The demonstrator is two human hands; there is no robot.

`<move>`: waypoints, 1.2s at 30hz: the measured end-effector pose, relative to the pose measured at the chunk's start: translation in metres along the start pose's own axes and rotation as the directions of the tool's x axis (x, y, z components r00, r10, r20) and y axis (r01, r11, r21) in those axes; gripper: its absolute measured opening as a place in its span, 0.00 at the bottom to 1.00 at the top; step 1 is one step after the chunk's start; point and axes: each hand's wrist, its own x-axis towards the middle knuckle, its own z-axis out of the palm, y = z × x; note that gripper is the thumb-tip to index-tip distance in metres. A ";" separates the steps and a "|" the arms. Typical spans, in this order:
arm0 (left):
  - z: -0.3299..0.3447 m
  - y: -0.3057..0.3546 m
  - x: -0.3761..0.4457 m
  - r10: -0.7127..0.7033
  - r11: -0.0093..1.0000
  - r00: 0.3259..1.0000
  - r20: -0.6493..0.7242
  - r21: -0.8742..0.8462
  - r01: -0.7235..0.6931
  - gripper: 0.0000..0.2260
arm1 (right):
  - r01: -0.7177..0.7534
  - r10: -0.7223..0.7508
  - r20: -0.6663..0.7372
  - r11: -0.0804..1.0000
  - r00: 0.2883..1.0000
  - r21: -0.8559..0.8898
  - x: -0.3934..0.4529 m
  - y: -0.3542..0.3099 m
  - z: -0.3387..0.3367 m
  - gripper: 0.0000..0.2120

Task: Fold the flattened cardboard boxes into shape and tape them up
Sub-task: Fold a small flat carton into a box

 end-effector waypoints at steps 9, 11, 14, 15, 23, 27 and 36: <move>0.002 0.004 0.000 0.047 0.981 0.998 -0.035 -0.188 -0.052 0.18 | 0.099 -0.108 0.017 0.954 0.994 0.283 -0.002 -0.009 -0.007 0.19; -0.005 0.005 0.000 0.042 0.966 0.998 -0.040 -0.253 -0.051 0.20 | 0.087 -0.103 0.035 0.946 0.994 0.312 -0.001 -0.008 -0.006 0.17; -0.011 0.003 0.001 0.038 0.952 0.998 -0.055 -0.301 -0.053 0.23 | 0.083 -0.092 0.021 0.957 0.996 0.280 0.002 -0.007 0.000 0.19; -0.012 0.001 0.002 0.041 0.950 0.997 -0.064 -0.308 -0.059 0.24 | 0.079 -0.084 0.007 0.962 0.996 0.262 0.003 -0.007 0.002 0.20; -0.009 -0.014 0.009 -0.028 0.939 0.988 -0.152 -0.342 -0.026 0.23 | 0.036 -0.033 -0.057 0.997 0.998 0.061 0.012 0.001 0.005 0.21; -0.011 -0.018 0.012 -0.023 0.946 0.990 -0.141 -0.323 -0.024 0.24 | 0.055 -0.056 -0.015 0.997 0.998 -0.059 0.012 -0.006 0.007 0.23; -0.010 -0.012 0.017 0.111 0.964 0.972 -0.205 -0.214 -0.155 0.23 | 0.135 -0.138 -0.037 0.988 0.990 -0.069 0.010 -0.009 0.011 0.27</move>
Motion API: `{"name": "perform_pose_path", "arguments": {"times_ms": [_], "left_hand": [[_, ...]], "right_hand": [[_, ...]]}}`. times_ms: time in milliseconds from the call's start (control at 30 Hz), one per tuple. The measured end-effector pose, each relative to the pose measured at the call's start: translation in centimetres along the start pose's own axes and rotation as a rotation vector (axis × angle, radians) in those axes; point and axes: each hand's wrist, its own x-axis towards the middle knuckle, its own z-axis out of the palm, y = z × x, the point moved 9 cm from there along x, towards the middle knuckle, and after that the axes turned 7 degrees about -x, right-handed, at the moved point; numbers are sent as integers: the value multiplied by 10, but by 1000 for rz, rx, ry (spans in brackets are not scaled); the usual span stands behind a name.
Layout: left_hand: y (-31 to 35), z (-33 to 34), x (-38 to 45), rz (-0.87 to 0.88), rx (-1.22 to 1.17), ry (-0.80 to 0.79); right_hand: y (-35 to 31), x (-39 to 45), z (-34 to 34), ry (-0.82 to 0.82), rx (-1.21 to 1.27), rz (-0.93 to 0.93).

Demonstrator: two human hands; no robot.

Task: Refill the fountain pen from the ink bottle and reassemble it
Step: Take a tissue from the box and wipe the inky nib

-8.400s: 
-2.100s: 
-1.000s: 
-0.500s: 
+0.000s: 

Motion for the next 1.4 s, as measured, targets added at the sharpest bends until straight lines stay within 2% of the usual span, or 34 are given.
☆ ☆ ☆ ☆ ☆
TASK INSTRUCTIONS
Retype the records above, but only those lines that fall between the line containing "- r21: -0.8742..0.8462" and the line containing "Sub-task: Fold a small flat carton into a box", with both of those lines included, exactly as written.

EXERCISE RESULT
  - r21: -0.8742..0.8462
  - r01: -0.7235..0.6931
  - gripper: 0.0000..0.2260
arm1 (right):
  - r01: -0.7177..0.7534
  - r10: -0.7223..0.7508
  - r20: -0.6663..0.7372
  - r11: -0.0804..1.0000
  - r00: 0.2883..1.0000
  - r21: -0.8559..0.8898
  - x: -0.3934..0.4529 m
  - y: -0.3542..0.3099 m
  - z: -0.3387..0.3367 m
  - gripper: 0.0000..0.2120

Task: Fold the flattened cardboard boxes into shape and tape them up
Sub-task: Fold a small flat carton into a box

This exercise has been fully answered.